--- GIVEN INFORMATION ---
+ + +
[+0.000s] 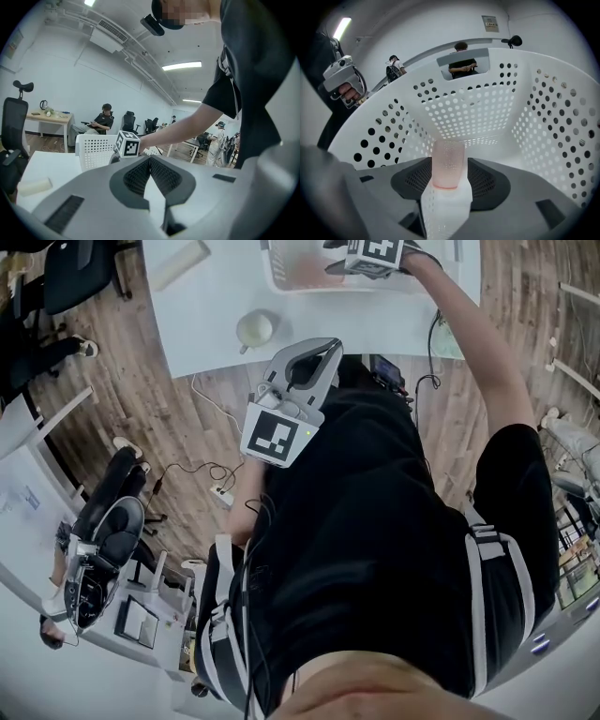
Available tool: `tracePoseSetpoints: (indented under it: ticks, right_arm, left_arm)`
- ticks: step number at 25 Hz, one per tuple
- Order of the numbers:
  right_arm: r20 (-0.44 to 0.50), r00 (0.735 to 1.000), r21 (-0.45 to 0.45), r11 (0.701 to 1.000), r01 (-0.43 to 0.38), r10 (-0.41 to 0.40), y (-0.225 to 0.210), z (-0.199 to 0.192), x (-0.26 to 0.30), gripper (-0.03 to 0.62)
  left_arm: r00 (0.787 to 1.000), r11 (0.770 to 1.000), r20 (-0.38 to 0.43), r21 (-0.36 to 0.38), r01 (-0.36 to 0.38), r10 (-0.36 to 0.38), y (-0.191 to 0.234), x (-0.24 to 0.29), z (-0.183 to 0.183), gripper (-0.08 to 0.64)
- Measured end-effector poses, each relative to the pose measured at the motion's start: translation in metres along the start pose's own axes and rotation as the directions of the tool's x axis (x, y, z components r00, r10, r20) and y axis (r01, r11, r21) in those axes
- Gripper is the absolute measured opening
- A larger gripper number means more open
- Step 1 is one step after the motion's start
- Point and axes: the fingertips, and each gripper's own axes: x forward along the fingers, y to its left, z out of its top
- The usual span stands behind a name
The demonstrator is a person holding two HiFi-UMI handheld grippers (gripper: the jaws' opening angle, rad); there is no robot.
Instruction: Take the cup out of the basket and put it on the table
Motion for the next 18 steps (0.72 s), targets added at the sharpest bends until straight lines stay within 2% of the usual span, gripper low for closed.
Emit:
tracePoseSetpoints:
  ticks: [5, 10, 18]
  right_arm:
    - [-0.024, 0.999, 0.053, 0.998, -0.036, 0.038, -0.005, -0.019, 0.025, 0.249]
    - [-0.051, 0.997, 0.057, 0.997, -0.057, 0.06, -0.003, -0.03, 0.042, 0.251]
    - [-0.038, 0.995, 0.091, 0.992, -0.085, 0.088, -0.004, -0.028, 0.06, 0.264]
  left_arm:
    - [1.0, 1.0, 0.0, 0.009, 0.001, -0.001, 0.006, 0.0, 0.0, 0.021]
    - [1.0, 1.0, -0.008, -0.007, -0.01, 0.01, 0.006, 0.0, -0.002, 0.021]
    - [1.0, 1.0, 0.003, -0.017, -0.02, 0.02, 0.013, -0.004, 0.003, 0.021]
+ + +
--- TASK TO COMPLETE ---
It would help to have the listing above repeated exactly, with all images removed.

--- TASK RESULT ---
[+0.000s] 
Available tool: `tracePoseSetpoints: (indented under it: ticks, right_arm, left_arm)`
- ticks: step number at 25 Hz, one per tuple
- Order of the numbers:
  right_arm: r20 (-0.44 to 0.50), r00 (0.735 to 1.000), r21 (-0.45 to 0.45), r11 (0.701 to 1.000), r01 (-0.43 to 0.38), r10 (-0.41 to 0.40), y (-0.225 to 0.210), z (-0.199 to 0.192), x (-0.26 to 0.30), gripper (-0.03 to 0.62)
  left_arm: r00 (0.787 to 1.000), r11 (0.770 to 1.000), r20 (-0.38 to 0.43), r21 (-0.36 to 0.38), r01 (-0.36 to 0.38), r10 (-0.36 to 0.38), y (-0.191 to 0.234), x (-0.24 to 0.29), z (-0.183 to 0.183), gripper (-0.08 to 0.64)
- Measured end-effector poses, each relative to the pose measured at the motion's start: translation in metres along the start pose's own axes and rotation as the directions of the tool's x axis (x, y, z components r00, r10, r20) and y axis (r01, r11, r21) in those axes
- Gripper is the absolute measured opening
- A larger gripper number means more open
- Step 1 is one step after the motion's start
- Point and axes: the fingertips, and each gripper's own axes: x forward along the fingers, y to its left, z out of its top
- The usual span stands behind a name
The demonstrator is a person holding two HiFi-UMI handheld grippers (gripper: the jaws' opening angle, rad); there is no robot.
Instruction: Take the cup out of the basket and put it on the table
Motion for the next 18 steps (0.72 s), targets added at the sharpest bends until straight lines stay within 2% of the usual span, gripper low for closed.
Emit:
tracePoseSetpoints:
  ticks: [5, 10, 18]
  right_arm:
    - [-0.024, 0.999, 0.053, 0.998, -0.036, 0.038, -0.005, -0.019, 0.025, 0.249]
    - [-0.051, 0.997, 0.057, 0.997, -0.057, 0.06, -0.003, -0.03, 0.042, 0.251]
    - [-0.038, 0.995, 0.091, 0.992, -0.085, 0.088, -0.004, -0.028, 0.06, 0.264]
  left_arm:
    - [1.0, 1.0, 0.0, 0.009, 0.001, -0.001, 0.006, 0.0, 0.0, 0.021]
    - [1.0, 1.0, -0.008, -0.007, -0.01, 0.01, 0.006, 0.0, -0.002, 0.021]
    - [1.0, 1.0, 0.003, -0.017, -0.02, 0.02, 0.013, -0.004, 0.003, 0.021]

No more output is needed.